Each line below is to be copied exactly as it appears.

▼

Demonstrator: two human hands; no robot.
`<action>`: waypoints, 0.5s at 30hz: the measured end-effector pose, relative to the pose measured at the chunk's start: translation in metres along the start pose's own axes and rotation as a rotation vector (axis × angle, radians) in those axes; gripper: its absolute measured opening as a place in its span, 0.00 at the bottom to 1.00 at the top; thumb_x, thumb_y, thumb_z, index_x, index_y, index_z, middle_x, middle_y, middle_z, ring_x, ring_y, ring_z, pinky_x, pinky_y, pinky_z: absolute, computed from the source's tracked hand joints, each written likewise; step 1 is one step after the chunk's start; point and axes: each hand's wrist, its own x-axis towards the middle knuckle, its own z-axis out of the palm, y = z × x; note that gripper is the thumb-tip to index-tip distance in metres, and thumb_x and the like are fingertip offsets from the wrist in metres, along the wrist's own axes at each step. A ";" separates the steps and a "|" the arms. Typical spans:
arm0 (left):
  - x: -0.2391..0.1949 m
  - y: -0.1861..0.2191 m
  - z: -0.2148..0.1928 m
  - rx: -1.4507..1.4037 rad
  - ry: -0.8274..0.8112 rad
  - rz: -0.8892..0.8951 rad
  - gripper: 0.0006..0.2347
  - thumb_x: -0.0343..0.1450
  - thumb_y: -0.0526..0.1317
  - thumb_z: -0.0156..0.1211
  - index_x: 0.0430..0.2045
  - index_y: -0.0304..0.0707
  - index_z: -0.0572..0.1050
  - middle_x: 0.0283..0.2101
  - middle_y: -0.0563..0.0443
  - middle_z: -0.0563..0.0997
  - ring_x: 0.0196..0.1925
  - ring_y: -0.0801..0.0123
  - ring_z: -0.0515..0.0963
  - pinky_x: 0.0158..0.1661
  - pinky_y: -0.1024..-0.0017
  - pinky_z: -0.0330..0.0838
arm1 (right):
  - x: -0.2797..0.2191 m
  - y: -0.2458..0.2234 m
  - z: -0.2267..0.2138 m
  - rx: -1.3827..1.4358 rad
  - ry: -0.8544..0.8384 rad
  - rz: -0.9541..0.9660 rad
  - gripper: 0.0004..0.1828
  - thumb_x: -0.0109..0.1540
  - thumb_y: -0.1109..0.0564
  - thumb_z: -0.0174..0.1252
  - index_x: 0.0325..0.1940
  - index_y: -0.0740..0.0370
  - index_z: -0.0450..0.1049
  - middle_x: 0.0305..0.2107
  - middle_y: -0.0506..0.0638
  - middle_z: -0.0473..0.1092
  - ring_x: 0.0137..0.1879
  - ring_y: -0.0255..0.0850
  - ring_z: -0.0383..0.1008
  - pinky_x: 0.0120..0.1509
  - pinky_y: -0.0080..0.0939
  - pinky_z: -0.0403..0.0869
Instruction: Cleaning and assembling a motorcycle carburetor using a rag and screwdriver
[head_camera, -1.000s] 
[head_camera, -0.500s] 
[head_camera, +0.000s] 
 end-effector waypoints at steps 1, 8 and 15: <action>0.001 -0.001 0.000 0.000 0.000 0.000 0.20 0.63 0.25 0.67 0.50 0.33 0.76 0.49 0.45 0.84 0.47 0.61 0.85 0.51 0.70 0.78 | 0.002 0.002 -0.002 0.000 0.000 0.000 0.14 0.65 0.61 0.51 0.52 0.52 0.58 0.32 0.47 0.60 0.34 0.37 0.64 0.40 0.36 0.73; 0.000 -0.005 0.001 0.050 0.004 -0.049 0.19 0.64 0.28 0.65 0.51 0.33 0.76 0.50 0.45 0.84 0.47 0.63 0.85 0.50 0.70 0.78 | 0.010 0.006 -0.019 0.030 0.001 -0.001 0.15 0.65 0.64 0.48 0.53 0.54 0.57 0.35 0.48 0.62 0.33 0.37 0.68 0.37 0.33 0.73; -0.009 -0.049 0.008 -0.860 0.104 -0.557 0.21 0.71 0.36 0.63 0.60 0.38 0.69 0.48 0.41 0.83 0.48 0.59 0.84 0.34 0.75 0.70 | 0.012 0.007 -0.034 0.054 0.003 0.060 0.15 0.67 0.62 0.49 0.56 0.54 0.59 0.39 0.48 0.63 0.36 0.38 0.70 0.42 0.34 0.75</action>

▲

OUTPUT OF THE TASK =
Demonstrator: two human hands; no robot.
`<action>`: waypoints, 0.5s at 30hz: the measured end-effector pose, relative to the pose measured at the chunk's start: translation in metres along the start pose's own axes and rotation as a rotation vector (axis × angle, radians) in those axes; gripper: its absolute measured opening as a place in its span, 0.00 at the bottom to 1.00 at the top; thumb_x, thumb_y, thumb_z, index_x, index_y, index_z, middle_x, middle_y, middle_z, ring_x, ring_y, ring_z, pinky_x, pinky_y, pinky_z: absolute, computed from the source's tracked hand joints, each written likewise; step 1 is one step after the chunk's start; point and axes: each hand's wrist, its own x-axis towards the middle knuckle, its own z-axis out of the palm, y = z × x; note that gripper is the thumb-tip to index-tip distance in metres, and thumb_x and the like are fingertip offsets from the wrist in metres, along the wrist's own axes at each step. A ";" separates the steps and a "|" the arms. Typical spans:
arm0 (left):
  - x: -0.2391..0.1949 m
  - y: -0.1861..0.2191 m
  - z: -0.2148..0.1928 m
  - rx: -1.4507..1.4037 rad
  - ry: -0.8274..0.8112 rad
  - rz: -0.8892..0.8951 rad
  - gripper: 0.0006..0.2347
  - thumb_x: -0.0343..0.1450
  - thumb_y: -0.0526..0.1317
  - thumb_z: -0.0156..0.1211
  - index_x: 0.0430..0.2045
  - index_y: -0.0304..0.0707
  - index_z: -0.0572..0.1050
  - middle_x: 0.0283..0.2101
  - middle_y: -0.0563..0.0443
  - middle_z: -0.0563..0.0997
  - ring_x: 0.0196..0.1925
  - ring_y: -0.0801..0.0123
  - ring_z: -0.0515..0.0963
  - pinky_x: 0.0158..0.1661
  - pinky_y: -0.1024..-0.0017
  - pinky_z: -0.0330..0.0838
arm1 (right):
  - x: -0.2797..0.2191 m
  - y: -0.2458..0.2234 m
  - z: -0.2267..0.2138 m
  - rx: -1.3827..1.4358 rad
  - ry: -0.8544..0.8384 rad
  - rz: -0.9541..0.9660 rad
  - gripper: 0.0004..0.1828
  - thumb_x: -0.0109..0.1540
  - thumb_y: -0.1109..0.0564
  - thumb_z: -0.0174..0.1252
  - index_x: 0.0325..0.1940
  - index_y: -0.0740..0.0370
  - index_z: -0.0450..0.1049
  - middle_x: 0.0305..0.2107
  - middle_y: -0.0506..0.0638
  - middle_z: -0.0473..0.1092
  - ring_x: 0.0137..0.1879
  - ring_y: -0.0255..0.0850
  - ring_z: -0.0383..0.1008
  - pinky_x: 0.0120..0.1509
  - pinky_y: -0.0080..0.0939
  - pinky_z: -0.0403..0.0869
Instruction: Cleaning and assembling a motorcycle carburetor using a rag and screwdriver
[head_camera, -1.000s] 
[head_camera, -0.500s] 
[head_camera, +0.000s] 
 end-effector waypoints at steps 1, 8 and 15: <action>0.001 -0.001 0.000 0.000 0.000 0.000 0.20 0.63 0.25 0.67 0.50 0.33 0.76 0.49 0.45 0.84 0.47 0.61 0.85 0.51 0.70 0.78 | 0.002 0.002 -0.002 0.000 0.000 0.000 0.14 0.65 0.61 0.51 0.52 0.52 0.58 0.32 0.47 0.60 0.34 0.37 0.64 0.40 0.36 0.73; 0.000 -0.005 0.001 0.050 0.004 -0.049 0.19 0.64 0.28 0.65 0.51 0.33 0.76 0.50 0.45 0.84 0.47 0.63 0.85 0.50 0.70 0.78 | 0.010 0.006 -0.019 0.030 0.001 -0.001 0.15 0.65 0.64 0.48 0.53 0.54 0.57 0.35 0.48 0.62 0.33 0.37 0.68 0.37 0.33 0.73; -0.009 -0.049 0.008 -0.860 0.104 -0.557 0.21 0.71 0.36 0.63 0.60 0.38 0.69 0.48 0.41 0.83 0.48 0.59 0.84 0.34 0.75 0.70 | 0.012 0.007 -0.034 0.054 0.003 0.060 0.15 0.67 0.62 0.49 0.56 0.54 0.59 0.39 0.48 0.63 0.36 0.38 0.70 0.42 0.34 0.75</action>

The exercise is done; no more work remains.